Landing Pages must be Clean and Simple (and Device Agnostic)
Inside the website is our landing page(s). A landing page is where, when someone does a search, and finds your ad (more about that later), clicking the ad link brings them to a specific page directly. Thus, they should not have to plow through the history of the principals, the location of offices, awards, past downloadable PDFs, webinar replays, etc., etc., etc. by bringing them to the home page.

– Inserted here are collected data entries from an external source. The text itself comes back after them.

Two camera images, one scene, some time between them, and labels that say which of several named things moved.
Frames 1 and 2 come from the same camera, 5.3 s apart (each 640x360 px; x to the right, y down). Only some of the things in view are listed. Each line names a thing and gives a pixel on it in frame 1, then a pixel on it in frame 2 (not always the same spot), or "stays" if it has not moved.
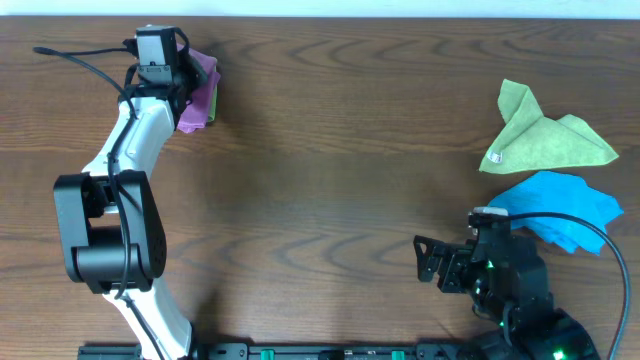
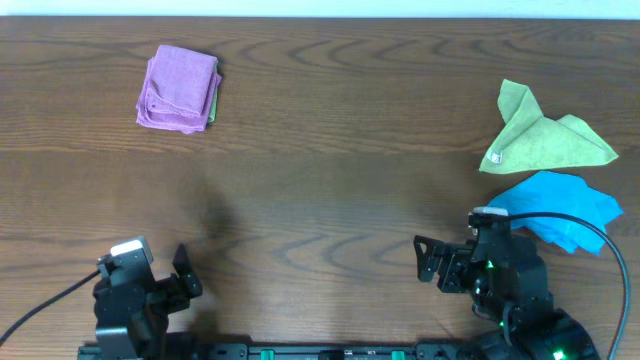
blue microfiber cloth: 556,193 stays
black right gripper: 451,265 stays
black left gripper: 189,76 to 167,292
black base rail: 289,351 stays
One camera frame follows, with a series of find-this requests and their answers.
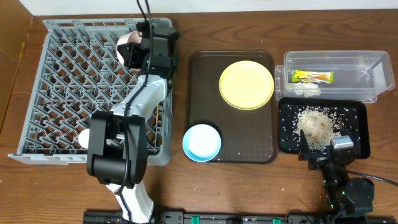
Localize dark brown serving tray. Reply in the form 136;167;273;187
187;51;279;164

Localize black rectangular tray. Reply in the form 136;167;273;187
278;97;371;159

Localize grey plastic dish rack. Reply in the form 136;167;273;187
12;18;173;166

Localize yellow round plate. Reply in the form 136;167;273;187
218;60;274;111

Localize clear plastic bin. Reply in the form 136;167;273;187
274;50;395;103

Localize wooden chopstick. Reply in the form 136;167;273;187
156;104;160;125

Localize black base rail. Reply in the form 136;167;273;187
81;210;397;224

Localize green snack wrapper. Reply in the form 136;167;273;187
292;70;334;84

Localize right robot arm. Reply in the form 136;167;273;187
298;123;374;223

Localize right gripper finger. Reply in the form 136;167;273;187
298;129;311;161
338;123;358;144

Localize light blue bowl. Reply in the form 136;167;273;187
182;124;221;162

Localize rice food waste pile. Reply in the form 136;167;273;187
281;105;361;153

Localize white pink bowl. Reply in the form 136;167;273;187
116;31;142;68

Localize white tissue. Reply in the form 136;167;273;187
287;82;321;98

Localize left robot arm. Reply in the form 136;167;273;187
78;19;179;223

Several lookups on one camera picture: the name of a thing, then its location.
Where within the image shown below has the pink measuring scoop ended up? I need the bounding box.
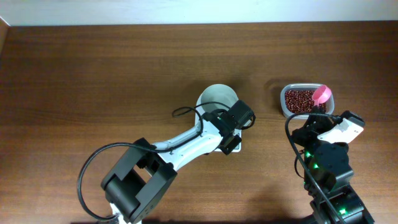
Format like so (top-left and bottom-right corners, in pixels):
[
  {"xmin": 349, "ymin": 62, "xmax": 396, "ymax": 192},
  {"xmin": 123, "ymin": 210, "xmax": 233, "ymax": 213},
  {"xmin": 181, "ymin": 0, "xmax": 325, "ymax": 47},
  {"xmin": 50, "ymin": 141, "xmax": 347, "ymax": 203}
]
[{"xmin": 312, "ymin": 85, "xmax": 332, "ymax": 106}]

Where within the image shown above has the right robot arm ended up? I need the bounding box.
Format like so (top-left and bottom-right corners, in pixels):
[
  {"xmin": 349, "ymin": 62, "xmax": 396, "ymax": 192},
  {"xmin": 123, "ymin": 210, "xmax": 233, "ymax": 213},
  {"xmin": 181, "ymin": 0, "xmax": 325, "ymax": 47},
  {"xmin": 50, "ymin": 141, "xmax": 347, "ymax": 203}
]
[{"xmin": 286, "ymin": 106, "xmax": 374, "ymax": 224}]

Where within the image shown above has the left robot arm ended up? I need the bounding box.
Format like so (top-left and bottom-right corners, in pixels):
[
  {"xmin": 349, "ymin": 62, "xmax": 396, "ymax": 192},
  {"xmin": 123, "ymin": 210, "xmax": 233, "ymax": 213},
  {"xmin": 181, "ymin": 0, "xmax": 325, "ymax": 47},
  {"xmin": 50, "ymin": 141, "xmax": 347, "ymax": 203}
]
[{"xmin": 101, "ymin": 100, "xmax": 254, "ymax": 223}]

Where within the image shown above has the white digital kitchen scale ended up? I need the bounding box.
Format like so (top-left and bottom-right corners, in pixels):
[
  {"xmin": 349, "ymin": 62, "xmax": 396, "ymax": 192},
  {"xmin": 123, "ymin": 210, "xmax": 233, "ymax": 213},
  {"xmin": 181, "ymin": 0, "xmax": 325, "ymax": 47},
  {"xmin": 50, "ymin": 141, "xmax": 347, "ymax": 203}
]
[{"xmin": 194, "ymin": 93, "xmax": 243, "ymax": 153}]

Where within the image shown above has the red adzuki beans pile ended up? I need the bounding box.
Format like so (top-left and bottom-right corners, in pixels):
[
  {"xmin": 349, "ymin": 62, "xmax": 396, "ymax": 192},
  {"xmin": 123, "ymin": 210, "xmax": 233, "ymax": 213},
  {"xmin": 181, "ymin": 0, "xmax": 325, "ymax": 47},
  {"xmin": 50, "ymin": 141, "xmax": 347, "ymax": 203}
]
[{"xmin": 284, "ymin": 90, "xmax": 314, "ymax": 113}]

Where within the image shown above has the clear plastic bean container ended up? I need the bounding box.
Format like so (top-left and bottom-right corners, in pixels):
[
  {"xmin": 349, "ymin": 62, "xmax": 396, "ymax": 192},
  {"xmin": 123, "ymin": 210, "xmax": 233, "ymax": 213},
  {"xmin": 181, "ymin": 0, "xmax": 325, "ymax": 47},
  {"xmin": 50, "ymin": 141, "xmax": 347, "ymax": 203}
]
[{"xmin": 280, "ymin": 83, "xmax": 322, "ymax": 118}]

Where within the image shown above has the left black cable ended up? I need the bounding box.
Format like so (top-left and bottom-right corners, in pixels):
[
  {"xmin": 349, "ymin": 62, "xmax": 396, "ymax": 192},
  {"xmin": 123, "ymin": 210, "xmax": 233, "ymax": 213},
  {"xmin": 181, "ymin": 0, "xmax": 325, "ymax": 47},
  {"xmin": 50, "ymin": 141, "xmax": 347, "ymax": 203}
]
[{"xmin": 76, "ymin": 101, "xmax": 231, "ymax": 222}]

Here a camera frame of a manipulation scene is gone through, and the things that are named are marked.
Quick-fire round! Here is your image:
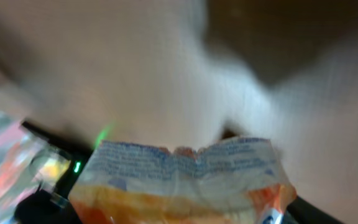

Instead, they should go directly to the page on the website that speaks to the topic via keyword(s) that they searched for, and the “bait” used in an ad to get them to click the ad. Most people are smart enough to roam around the website on their own, to learn more about the company if they are interested. But the goal of that landing page is to respond to the SPECIFIC need, and the SPECIFIC solution, which brought them there to begin with.
OK. Let’s assume we’ve got that solid landing page (quite likely several for each of the solutions, products or campaign being run). How did people get there? In a world of literally MILLIONS of pages, how did they find yours?
The magic word is CONTENT.
Content should not be confused with advertising. In fact, advertising posing as content is quickly discovered as such, and harms the brand deeply. Content is education. It is sharing opinions, experiences, thoughts, ideas, successes, and without an obvious goal of getting something in return beyond an acknowledgement that the author is a subject matter expert, and is willing to provide information without a hidden agenda. The altruistic motivation is what buyers crave far more than clever jingles, surveys, puzzles, or quizzes.
Think about your Competitors
Now we move back some more. Who are your competitors and what do they know, do, offer, profess or otherwise claim that whether real or not, is intent in casting their goods in a more favorable light then your own. Often these claims (real or otherwise) are unchallenged, simply because they are crafted by expensive marketing research companies, whose lipstick is more attractive that the pig that’s wearing it.
Look back at who your competitors were not so long ago. Have they truly created something far better than yours, or have they simply done a better job of convincing buyers that you are yesterday’s news. Having been in the IT sales and marketing business for more than 25 years, there are some companies that come to mind that seemed to never be knocked from their throne – WordPerfect, Lotus 1-2-3, Wang, Digital Equipment, and many other – gone or just consumed by other companies. So while others were innovating these companies rested on their laurels eventually being a footnote in the early days of PCs. And one need not go back 20 years to think about MySpace, the Zune, even Napster.
Take the time to evaluate your competitors and create a simple but honest SWOT analysis (S=Strengths, W=Weaknesses, O=Opportunities, T-Threats) so you the marketing efforts can identify the weak spots and attack them.